Десма почти отвлёкся от событий двухмесячной давности, но, то и дело, его внутреннее обращение к тому, кто должен быть на небесах возобновлялось раз за разом. Оно имело вид монолога, поскольку трюмному никто не отвечал, наверное, по причине смерти адресата. Возможно, адресату просто была неинтересна тема, затронутая Десмой, и бог отстранённо молчал, как хиппи на площади в Страсбурге, когда очередные досужие прохожие в тысячный раз попросили разъяснить смысл картин, нарисованных им на брусчатке.

- Поговори со мной…. – эту фразу Десма произнес вслух.
- Только предложи тему, - Вика надела на нос очки и приняла профессорский вид.
- Прости, – рассеянно и виновато пожав плечами, он поднялся с дивана, опоясался полотенцем и ушел на кухню, откуда вскоре долетел запах свежемолотого кофе.

***
- Добрый вечер.

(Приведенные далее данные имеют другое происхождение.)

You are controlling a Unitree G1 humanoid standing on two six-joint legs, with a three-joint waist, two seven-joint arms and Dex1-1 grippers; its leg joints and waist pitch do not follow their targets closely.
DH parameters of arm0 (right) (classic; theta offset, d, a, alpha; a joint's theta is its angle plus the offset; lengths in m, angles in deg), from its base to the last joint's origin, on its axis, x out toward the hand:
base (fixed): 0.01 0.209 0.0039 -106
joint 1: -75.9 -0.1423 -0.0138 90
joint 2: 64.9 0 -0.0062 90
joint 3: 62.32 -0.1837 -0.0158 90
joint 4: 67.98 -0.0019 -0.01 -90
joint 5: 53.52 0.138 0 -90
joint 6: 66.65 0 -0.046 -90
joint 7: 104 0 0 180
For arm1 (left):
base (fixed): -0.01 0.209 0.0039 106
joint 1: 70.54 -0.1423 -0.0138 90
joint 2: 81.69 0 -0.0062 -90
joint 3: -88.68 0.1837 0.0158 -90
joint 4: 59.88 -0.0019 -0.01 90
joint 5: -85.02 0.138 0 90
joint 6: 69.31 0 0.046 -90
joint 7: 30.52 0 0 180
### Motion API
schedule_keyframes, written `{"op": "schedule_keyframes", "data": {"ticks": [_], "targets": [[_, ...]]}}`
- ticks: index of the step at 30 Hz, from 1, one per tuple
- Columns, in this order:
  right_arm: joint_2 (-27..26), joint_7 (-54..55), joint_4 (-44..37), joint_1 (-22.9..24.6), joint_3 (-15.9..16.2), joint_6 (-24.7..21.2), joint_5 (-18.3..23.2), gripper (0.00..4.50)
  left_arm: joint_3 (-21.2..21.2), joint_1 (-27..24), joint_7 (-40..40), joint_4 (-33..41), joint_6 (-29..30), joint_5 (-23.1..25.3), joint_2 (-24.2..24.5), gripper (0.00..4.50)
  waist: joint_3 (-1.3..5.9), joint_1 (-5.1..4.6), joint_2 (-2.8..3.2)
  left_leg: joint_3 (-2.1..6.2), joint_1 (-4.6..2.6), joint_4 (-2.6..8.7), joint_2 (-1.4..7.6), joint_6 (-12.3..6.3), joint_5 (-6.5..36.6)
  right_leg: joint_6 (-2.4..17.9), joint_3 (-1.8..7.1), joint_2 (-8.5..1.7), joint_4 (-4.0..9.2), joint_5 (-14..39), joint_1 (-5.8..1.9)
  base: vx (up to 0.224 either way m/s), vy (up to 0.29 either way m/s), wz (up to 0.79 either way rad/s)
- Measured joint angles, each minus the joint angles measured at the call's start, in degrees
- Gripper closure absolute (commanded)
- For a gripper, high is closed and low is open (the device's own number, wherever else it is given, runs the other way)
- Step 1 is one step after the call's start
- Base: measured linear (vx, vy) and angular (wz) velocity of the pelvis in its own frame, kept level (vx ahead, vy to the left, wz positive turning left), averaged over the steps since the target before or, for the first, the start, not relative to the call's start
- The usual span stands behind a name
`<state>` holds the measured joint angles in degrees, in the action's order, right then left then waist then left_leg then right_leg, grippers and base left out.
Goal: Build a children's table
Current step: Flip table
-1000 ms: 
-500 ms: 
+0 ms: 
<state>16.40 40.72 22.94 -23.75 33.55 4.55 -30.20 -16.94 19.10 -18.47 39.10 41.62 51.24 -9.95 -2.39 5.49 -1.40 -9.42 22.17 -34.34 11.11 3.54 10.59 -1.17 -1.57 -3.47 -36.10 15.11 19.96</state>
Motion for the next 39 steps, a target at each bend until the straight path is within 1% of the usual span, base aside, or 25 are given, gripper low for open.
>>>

Это Десма. Будьте добры, погасите освещение во втором номере. – Принято, выключил. – Мерси боку!

Свет погас, и следом наступила тьма, в которой, при всём желании, не рассмотришь ни единого проблеска.
 

Пролив Лаперуза, борт ПТР «Голден Констеллейшн», Охотоморская экспедиция,  май 2019 г.